Now, I can't say that any given relationship, even a more casual or low-key one, won't be complicated, because people are complicated. But no relationship has to be high-drama or high-stress, or involve you committing yourself to more than a fun time getting ice cream with someone you care about, if that's not what you want. Even chill, casual relationships have their roadblocks and misunderstandings, but the more you know what you want and the more you're prepared to communicate with a partner, the better your chances will be of finding a relationship that works for you. And when you're in a relationship that is working, you're much less likely to feel overwhelmed and stressed out by it.

From what you've said, it sounds like you haven't seen a lot of great examples of relationships that are healthy and functional, where the people in them are able to feel relaxed and where conflict is minimal. And in all honesty, if you're in a relationship that does seem to be full of stress, conflict, and worry, no matter how much you might talk about issues and try to problem-solve them, that's generally a sign of a larger problem within the relationship. Think about strong friendships you have already: which of those feel fairly effortless and low-stress? Are there aspects of those friendships that can help you sort out what you want a romantic or sexual relationship to look like? As I said above, relationships aren't one-size-fits-all, but I think it's safe to say that most successful ones are built on the same foundations you'll find in positive platonic friendships.

I'm going to quote myself from a discussion we had on our message boards a little while back about the concept of relationships taking "work" to thrive, and the difference between that "work" in a functional vs. a dysfunctional relationship.

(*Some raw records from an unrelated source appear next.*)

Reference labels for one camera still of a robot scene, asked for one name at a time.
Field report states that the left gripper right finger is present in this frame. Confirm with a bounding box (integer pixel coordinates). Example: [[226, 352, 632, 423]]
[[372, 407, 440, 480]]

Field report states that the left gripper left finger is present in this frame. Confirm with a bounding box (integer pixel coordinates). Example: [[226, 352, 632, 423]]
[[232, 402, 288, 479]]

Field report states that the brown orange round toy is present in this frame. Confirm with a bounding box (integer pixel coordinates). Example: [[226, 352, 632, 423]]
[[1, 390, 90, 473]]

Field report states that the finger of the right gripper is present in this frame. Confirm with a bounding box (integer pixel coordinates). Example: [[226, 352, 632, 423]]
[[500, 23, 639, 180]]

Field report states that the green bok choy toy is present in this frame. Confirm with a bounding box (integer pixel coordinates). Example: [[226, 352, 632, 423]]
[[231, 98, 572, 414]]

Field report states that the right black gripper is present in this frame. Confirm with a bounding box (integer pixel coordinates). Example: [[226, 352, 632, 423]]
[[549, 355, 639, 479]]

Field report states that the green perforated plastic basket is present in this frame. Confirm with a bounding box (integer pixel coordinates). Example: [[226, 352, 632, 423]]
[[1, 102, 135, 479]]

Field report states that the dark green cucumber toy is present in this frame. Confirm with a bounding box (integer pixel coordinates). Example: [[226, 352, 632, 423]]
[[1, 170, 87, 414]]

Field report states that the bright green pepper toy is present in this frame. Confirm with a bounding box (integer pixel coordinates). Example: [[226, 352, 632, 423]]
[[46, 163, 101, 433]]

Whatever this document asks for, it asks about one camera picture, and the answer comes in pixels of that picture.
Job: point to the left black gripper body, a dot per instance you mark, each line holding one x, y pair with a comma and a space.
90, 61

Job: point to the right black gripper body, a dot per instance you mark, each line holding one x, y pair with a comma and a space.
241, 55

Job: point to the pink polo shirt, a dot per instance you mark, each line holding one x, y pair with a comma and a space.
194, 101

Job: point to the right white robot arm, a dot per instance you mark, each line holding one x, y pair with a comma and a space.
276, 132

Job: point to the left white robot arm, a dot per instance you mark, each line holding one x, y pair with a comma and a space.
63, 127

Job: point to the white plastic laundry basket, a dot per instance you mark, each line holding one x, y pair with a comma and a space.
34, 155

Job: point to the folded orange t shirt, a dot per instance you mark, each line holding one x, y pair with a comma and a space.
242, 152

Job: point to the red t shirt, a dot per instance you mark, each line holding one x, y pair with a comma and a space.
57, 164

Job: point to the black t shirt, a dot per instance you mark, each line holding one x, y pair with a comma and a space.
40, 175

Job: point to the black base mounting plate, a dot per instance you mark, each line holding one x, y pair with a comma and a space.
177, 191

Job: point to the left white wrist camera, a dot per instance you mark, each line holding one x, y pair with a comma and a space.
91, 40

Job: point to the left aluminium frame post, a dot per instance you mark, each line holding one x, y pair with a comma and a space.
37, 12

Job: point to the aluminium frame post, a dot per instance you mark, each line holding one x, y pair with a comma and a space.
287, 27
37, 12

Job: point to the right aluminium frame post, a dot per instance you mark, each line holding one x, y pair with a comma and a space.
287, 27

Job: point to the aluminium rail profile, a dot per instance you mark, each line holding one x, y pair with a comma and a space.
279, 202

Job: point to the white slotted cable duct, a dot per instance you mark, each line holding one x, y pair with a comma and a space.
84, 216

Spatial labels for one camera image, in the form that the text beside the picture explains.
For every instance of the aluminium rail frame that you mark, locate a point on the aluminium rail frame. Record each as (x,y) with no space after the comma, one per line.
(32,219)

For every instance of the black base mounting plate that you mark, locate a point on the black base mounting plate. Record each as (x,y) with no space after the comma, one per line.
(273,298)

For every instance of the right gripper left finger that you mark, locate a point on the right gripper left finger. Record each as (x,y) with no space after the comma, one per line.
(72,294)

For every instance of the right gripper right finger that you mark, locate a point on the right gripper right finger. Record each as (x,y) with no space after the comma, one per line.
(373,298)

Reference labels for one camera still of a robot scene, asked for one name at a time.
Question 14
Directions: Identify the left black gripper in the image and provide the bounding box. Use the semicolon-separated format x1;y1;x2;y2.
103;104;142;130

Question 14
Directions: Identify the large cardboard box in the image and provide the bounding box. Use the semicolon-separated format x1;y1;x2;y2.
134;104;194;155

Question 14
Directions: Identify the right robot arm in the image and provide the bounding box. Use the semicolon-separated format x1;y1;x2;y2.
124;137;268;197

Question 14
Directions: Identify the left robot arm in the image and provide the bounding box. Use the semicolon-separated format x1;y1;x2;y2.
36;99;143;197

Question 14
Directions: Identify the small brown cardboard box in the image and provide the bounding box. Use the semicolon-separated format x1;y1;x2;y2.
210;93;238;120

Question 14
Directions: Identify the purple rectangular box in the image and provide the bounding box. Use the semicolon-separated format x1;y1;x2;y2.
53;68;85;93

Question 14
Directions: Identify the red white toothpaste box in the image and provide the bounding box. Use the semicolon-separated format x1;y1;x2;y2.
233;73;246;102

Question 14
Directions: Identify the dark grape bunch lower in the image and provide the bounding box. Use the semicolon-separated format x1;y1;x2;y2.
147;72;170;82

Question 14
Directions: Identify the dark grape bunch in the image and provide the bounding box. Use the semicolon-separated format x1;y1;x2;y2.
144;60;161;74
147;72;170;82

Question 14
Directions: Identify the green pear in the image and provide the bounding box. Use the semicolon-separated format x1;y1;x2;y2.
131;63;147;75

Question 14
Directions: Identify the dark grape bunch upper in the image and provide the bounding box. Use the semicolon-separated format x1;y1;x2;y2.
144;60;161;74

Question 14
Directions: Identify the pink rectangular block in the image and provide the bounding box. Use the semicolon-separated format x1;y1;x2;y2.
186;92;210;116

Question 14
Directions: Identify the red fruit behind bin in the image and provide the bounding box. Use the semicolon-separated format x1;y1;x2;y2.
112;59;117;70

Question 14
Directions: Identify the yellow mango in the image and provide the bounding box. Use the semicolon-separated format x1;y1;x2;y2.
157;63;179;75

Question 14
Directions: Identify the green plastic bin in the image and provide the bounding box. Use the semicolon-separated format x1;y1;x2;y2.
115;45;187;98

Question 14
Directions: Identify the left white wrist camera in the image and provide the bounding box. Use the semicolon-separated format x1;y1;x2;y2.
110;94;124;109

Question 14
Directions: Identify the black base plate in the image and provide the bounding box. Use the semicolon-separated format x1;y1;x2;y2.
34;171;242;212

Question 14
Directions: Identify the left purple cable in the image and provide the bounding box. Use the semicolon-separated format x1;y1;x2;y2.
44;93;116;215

What that "work" looks like to me (in a healthy relationship) is doing something like painting a room together - maybe you have to compromise on the color, and neither of you are SUPER into painting near the ceiling up on a ladder, but you switch off and it's fun to hold a bunch of paint chips up to the walls while you're deciding on what color paint to buy. At the end of the day you're tired and the paint fumes have gotten pretty gross, but the room looks fantastic and it feels great to go eat some pizza in celebration. It's something that took shared effort and maybe some momentary frustration, but ultimately it's making both your lives better and more colorful. That sort of work doesn't really feel like work at all; it's taking time to listen to a partner and take their needs & wants into account, and trusting that they will do the same for you.

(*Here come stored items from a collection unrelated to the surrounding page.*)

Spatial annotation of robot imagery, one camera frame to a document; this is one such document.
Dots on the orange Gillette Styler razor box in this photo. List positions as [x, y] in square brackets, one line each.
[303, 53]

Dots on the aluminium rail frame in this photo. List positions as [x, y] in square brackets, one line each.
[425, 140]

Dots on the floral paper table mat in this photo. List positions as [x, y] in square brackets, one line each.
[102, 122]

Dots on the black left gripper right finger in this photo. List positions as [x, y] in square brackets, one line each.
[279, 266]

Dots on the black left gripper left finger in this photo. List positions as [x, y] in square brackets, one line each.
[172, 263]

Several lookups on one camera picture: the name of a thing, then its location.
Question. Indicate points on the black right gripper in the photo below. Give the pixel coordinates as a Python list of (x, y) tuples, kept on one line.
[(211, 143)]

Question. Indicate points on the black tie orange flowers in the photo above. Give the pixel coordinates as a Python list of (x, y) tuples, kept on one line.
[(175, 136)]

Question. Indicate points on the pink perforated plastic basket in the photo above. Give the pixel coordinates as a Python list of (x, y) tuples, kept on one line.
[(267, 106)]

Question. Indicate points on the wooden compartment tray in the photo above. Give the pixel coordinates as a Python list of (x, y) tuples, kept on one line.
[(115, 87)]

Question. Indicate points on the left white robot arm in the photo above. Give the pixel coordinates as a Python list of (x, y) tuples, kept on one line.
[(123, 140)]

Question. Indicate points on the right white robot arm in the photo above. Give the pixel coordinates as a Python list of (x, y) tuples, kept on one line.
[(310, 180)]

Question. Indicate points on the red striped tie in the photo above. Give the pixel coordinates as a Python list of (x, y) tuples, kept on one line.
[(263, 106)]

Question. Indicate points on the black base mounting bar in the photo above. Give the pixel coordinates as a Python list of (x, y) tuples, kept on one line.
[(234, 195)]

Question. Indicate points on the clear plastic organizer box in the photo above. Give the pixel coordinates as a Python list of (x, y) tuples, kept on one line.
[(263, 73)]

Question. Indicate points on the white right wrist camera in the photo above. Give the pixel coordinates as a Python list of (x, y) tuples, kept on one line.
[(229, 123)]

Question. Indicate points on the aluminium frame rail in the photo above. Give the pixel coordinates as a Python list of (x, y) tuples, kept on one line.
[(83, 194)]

What "work" sometimes is interpreted to mean is more like having to pick up a partner's dirty laundry after you've asked over and over for them to at least put it in the laundry basket if they aren't even going to bother to do any of the laundry. Somehow it's just one person doing all the work of keeping things going, instead of a collaborative effort, so that person feels overwhelmed by problems in the relationship and tamps their needs down further and further because they think "well, this takes work and compromise, sooo I guess I'll keep compromising and continue to pick up these dirty shirts since it won't get done otherwise!" In this sort of situation, one person might be willing to take their partner's feelings into account, but it's not something that goes both ways.

If you find that a certain relationship isn't working for you, you don't have to stay in it. I'm not saying you need to jump ship at the first time of trouble; by all means, take some time to talk with your partner about the issues that are worrying you or not feeling right. But if a conflict just doesn't feel like something y'all can work through easily, or you're really stuck in a place where you're thinking "why would anyone want to be in a relationship if this is what it feels like?" then what's best for you might be to leave that relationship. If, after some experimentation, you find that relationships in general just don't feel right when you're in them or require more work or effort than you have to give, it's okay to choose not to date at all, whether that's for a little while or for good.